The even better news is that Michael Garron is not using a proprietary formula to make these changes. The capacity to effect this kind of change is in the hands of every leader, in every sector, in every organization across the country.
In any given week, 500,000 Canadians call in sick because of a mental health problem or illness. If you recognize yourself among this number, it is time to speak up and seek help. There is nothing shameful about coming forward with depression, anxiety or any other mental health concern.

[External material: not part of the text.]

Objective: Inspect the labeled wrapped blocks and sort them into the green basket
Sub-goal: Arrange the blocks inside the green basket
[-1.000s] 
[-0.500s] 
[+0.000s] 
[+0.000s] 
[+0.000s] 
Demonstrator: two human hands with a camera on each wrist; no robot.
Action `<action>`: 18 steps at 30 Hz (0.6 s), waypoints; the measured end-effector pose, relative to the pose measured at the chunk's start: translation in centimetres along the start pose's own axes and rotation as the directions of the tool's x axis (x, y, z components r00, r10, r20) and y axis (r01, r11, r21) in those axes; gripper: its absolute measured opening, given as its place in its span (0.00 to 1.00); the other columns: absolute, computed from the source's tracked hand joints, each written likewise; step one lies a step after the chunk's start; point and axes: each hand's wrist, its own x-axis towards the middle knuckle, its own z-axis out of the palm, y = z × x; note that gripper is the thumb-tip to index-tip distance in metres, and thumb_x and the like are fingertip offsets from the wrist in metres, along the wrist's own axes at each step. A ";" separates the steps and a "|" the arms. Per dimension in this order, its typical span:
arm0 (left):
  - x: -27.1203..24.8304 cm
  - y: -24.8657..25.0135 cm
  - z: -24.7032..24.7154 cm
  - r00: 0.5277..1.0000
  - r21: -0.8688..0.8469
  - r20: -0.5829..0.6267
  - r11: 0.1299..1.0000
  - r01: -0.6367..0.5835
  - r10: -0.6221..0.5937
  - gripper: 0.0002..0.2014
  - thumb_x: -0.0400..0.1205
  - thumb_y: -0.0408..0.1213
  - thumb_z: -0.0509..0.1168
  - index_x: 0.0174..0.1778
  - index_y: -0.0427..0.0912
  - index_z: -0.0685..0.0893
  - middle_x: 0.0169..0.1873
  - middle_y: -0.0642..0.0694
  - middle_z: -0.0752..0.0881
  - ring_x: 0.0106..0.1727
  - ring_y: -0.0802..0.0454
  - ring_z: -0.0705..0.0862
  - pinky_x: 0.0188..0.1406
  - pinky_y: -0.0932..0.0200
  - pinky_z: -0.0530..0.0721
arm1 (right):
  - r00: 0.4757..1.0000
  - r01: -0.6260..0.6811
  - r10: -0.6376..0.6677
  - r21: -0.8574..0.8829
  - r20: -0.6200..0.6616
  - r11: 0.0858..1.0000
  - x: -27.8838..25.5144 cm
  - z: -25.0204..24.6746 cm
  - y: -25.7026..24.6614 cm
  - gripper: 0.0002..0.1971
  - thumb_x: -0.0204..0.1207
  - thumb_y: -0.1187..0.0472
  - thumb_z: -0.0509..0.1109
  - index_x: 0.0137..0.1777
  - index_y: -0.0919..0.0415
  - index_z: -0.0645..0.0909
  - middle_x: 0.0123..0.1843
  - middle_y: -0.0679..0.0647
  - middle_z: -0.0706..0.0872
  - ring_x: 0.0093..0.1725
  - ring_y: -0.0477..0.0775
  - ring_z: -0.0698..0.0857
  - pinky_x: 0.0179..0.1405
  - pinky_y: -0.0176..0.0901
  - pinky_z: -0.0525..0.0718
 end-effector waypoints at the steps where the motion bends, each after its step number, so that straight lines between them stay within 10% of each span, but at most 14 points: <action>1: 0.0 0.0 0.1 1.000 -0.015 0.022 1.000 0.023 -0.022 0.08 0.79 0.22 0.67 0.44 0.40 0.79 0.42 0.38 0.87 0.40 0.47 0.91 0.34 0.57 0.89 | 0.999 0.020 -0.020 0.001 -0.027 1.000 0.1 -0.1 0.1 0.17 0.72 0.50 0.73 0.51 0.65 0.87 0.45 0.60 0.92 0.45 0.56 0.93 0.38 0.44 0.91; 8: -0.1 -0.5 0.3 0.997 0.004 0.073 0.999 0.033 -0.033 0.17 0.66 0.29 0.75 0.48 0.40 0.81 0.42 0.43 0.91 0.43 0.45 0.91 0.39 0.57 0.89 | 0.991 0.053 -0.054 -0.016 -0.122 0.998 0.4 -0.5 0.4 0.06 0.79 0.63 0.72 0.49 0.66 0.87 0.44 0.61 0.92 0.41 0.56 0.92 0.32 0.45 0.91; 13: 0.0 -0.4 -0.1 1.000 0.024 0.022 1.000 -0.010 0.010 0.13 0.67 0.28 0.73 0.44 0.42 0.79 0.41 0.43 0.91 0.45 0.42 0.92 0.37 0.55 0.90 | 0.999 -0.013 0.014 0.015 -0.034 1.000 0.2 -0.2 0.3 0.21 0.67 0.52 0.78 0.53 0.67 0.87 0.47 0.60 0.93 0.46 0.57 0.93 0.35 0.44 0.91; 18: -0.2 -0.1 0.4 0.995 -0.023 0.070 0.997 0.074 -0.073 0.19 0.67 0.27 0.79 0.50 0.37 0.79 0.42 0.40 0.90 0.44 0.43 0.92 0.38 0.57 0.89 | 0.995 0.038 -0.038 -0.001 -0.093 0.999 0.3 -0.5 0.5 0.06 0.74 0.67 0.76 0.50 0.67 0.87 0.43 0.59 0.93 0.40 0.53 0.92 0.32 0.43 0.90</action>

To leaders, I implore you to consider how you can improve the mental health of your employees. Speak openly and honestly about the deleterious effects of untreated mental health problems, and reinforce that seeking treatment will not result in job-limiting action or other reprisals. We do not shun our colleagues with cancer or diabetes. We support them on their journeys and celebrate their successes. It is high time we acknowledged that those managing a mental illness and living in recovery deserve the same.
There are steps you can take, as a leader or health care worker, to make your health care setting psychologically safer.
References available upon request.
Louise Bradley, MS, RN, CHE, is the president and CEO of the MHCC (mentalhealthcommission.ca). Her platform is to urge increased mental health funding and highlight the need to work inclusively to address the mental health needs of at-risk populations.
Take action: Start now
Here are some actions your health care organization can take to get started transforming your workplace.
• Download the Standard for free: mentalhealthcommission.ca/English/issues/workplace/national-standard.
• Look at HealthCareCAN’s position statement calling on its members to implement the Standard: http://healthcarecan.ca/wp-content/themes/camyno/assets/document/PolicyDocs/2015/HCC/EN/PsychHealthWork_EN.pdf.
• Demonstrate visible, sustained commitment and leadership to psychological health and safety.
• Review your data/information to assess your workplace.
• Offer training to managers and supervisors to build the necessary competencies and skills.
• Offer training to staff to build awareness.
• Identify the key internal resources and policies that can support staff, and communicate them widely.
• Mentally unhealthy workplace settings are threatening to drain the lifeblood from Canada’s health care system. It is up to all of us to stem the tide.